## Task details
Locate each line below that includes "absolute" and reproduce it.

Items from a data source:
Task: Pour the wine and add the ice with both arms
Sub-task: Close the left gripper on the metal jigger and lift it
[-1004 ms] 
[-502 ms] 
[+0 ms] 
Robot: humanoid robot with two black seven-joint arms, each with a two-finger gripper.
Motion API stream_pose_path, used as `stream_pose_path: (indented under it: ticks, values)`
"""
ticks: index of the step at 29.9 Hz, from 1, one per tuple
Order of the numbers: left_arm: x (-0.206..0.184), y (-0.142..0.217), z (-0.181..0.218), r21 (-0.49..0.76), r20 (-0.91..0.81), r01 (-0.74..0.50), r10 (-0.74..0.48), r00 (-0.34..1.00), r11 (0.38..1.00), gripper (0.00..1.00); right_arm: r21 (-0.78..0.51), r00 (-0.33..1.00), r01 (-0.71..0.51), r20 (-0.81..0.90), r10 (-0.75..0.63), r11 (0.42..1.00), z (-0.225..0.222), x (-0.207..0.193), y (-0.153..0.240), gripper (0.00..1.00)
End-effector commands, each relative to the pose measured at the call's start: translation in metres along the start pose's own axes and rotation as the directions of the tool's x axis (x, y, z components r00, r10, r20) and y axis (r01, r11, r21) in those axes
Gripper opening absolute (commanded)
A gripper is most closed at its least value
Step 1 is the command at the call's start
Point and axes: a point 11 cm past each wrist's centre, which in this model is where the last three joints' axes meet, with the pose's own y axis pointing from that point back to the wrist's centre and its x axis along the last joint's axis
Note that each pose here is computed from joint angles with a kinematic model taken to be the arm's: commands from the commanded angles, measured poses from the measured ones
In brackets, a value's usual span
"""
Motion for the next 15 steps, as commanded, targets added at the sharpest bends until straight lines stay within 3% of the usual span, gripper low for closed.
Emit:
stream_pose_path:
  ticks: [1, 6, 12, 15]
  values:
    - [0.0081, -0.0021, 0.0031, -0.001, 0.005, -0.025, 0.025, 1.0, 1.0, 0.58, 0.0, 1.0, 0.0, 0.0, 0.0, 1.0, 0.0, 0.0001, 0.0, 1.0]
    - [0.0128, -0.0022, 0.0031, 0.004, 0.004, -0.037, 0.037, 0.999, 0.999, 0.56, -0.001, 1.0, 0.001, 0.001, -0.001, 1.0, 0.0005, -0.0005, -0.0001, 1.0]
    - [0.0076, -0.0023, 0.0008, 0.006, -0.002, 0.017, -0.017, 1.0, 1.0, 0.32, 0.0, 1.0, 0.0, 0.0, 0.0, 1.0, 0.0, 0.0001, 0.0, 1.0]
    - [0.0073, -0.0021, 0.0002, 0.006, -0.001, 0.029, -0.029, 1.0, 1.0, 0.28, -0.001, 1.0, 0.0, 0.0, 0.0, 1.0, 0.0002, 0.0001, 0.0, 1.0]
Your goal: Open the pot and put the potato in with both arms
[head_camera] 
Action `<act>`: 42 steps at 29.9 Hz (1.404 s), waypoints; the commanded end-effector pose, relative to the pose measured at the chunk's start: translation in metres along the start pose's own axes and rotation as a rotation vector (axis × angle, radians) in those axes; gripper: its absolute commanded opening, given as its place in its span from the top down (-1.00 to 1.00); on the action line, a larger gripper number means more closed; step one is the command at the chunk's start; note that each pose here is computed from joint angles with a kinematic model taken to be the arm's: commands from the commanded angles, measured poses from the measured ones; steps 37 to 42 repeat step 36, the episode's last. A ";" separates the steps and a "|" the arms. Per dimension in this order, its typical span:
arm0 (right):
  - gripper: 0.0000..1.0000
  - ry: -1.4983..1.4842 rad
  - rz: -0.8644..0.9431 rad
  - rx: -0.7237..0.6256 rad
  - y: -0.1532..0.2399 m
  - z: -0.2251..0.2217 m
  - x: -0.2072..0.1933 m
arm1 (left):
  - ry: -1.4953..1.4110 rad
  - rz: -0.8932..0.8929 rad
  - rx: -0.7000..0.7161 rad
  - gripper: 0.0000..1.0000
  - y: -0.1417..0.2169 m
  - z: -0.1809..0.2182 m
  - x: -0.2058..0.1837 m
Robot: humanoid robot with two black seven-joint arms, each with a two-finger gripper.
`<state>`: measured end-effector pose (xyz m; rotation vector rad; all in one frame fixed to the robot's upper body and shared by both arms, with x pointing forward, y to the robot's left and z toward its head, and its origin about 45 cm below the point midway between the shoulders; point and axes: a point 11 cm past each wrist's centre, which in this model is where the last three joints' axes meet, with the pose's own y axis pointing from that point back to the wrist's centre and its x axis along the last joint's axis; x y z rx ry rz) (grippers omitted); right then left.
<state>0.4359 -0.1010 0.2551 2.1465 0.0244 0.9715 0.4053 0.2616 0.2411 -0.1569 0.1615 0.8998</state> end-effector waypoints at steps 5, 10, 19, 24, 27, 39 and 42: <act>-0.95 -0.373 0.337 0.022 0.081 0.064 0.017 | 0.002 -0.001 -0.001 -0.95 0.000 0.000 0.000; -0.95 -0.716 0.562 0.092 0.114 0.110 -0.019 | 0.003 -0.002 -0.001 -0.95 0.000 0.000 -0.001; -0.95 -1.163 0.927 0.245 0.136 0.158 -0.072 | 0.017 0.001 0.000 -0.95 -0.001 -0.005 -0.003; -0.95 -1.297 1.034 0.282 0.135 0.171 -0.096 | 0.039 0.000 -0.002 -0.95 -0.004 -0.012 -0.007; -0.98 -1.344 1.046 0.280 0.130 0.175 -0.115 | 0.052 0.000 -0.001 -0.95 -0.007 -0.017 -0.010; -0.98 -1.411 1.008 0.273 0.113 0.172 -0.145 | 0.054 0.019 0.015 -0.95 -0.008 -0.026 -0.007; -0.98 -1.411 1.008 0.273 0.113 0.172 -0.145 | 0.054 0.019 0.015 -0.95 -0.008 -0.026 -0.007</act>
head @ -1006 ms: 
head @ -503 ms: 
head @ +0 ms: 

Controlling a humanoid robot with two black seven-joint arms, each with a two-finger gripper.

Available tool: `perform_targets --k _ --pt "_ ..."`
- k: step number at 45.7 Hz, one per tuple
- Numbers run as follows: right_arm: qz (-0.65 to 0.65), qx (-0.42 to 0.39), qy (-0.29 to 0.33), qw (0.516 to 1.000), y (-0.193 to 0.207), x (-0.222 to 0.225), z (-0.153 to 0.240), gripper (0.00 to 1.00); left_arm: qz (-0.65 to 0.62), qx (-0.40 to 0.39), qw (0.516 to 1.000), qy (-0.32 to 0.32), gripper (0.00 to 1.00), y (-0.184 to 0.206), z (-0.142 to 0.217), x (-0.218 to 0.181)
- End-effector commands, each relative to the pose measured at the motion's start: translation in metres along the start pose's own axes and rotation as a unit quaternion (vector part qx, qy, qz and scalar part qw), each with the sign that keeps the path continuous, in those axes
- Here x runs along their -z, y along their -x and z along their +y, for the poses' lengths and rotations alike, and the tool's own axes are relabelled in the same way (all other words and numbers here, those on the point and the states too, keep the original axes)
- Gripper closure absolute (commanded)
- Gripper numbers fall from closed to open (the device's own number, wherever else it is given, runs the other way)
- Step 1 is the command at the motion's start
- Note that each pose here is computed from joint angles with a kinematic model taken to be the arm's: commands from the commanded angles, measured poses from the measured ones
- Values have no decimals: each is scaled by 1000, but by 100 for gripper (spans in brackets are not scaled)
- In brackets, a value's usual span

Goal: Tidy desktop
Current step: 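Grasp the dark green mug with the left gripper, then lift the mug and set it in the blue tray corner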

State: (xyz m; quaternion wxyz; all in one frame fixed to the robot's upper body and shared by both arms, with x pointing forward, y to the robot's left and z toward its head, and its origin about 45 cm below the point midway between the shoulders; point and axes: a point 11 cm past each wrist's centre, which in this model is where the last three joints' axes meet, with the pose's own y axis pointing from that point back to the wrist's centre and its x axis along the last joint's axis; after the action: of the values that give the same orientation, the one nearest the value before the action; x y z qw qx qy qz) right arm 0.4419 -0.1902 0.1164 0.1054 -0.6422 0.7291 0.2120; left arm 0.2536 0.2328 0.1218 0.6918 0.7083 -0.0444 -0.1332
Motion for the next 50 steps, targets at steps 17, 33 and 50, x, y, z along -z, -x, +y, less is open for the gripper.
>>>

## Written solution
Gripper opening absolute (commanded)
Action `<act>`: 42 steps at 29.9 Hz (1.404 s), waypoints; the commanded end-effector pose, relative to the pose measured at the chunk's start: translation in metres along the start pose's own axes and rotation as a rotation vector (axis × angle, radians) in those axes; gripper: its absolute commanded opening, given as its place in its span from the top down (-1.00 to 1.00); on the action line, a larger gripper number means more closed; step one is the command at the chunk's start; note that each pose here is computed from joint angles with a kinematic model taken to be the arm's: commands from the commanded angles, measured poses from the measured ones; steps 37 to 42 repeat step 36, the episode's last. A ";" separates the steps and a "|" the arms. Per dimension in this order, its typical span:
- Gripper closure absolute (commanded)

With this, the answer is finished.